His gaze narrowed, and he reached up to forcibly remove her finger from his person. “What are you talking about? This ship started sinking the second we were paired. Bad girl meets all-American boy. Please. What they should have called us was train meets wreck.”
That struck her as such a perfect way to describe the day that she almost laughed, but she bit it back. She could admire his wit later, over a glass of wine as she celebrated the fact that she never had to see him again. “You know what your problem is?”
“I’ve got no doubt you’re about to tell me,” he offered and crossed his arms in the pose that she’d tried—and failed—to ignore all day. When he did that, his biceps bunched up under his shirt sleeves, screaming to be touched. She just wanted to feel one once. Was that so much to ask?
“Someone needs to. Otherwise, you’d walk around with that rule book shoved up your…butt,” she amended, lest the producers cut the whole exchange due to her potty mouth. “Some rules are made to be broken. That’s why we lost. Apply for sainthood on your own time.”

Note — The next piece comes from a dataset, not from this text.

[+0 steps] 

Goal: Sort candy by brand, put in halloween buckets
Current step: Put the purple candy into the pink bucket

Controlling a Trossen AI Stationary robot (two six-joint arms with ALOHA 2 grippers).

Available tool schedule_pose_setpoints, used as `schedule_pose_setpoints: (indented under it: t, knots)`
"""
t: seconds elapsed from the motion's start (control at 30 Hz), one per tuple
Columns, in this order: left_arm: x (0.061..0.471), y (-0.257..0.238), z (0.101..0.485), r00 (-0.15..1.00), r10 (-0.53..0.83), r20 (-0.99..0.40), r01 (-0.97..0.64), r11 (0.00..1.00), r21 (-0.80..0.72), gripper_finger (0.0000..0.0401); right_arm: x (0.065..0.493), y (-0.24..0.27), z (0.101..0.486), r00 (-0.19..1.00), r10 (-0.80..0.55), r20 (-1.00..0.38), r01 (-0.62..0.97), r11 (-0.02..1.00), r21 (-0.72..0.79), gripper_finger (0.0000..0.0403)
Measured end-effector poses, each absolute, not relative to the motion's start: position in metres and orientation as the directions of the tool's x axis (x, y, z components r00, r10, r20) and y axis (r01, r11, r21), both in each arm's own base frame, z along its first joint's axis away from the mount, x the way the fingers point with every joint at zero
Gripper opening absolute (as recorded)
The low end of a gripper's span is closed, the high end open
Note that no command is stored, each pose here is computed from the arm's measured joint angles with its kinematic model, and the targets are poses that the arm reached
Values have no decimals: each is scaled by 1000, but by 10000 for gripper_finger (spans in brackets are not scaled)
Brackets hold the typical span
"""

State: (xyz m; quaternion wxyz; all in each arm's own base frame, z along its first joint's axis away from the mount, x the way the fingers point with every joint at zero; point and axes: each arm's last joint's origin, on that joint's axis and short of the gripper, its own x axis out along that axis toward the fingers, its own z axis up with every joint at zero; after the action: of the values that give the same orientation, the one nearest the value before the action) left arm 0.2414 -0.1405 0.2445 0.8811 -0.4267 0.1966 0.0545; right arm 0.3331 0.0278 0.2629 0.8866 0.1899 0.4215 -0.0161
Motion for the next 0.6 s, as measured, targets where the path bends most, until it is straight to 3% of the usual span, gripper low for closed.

His expression heated and not in a good way. “Are you saying I’m a Goody Two-shoes?”
“If the shoe fits, wear it,” she suggested sweetly. “And that’s not even the worst of your problems.”
He rolled his eyes, fire shooting from his gaze, and she almost caved, because he was really pissed and while she wanted the cameras on them, she also felt like crap for poking at him. But when he got hot and bothered, he lost all his filters and focused on nothing but her.
That, she liked.
“Oh, I’ve gotta hear this. Please, enlighten me.”
“You’re attracted to me and you can’t stand it.” That was like the pot calling the kettle black, though she scarcely wanted to admit that to herself, let alone out loud.
“I’m sorry, what?”
“You heard me.”
Her finger ended up back on his chest. Oops. It was hard and delicious and there was something super hot about how immovable he was. Logan was solid, the kind of guy who might actually stick around when unexpected challenges cropped up. Sometimes a girl needed a strong shoulder. He had two.